13. Has the company established an incident management plan (including disaster recovery and business continuity)?

14. Has the company disclosed information or cyber security as a key part of its risk assessment/business continuity plan?

Three-quarters of the companies communicated that cyber security is a key business risk and/or have incorporated cyber security in their business continuity plan. However, only half disclosed their disaster recovery and business continuity plans to investors and other stakeholders.

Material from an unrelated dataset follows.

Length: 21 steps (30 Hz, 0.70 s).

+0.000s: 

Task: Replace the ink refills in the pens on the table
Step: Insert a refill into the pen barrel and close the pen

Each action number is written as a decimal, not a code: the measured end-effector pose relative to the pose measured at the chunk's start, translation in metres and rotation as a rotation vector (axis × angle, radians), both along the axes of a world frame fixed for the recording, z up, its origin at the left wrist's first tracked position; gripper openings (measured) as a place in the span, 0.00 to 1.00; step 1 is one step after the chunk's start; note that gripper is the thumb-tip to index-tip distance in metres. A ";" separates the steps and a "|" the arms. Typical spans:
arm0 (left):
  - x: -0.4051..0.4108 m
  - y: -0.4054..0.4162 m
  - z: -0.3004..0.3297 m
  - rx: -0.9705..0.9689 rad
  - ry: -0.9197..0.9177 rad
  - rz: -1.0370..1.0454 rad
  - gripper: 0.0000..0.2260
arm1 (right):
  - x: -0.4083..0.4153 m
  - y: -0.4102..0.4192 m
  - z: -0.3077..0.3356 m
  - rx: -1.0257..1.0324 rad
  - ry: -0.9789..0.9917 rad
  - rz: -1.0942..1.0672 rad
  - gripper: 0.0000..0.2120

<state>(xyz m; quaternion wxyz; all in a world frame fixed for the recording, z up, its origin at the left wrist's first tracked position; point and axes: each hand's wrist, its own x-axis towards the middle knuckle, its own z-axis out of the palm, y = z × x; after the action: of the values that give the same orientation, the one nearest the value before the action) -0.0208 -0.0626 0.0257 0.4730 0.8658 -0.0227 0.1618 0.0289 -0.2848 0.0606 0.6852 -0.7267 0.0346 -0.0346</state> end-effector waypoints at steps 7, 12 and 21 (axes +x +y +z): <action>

Investor relevance: the ability to recover from a cyber attack and continue operating normally is crucial to a company’s survival. This has been well illustrated by 2017’s WannaCry virus, which impacted over 200,000 across 150 countries – one cyber security firm estimated that the virus may have caused $4 billion in damage. The sophistication of breaches will vary, so it is important that companies have a pragmatic yet comprehensive incident management plan.

Although there is no certainty for any company on when or how a breach might occur, companies must show that they have an incident management plan that can minimise and contain damage, and offer solutions that enable rapid recovery. While it is encouraging that corporate awareness of cyber security risks is growing and companies are actively considering the repercussions on their business, it is worrying to observe poor disclosure on several indicators around policies, governance mechanisms and practices. Investors could probe this dissonance further in their engagement dialogue.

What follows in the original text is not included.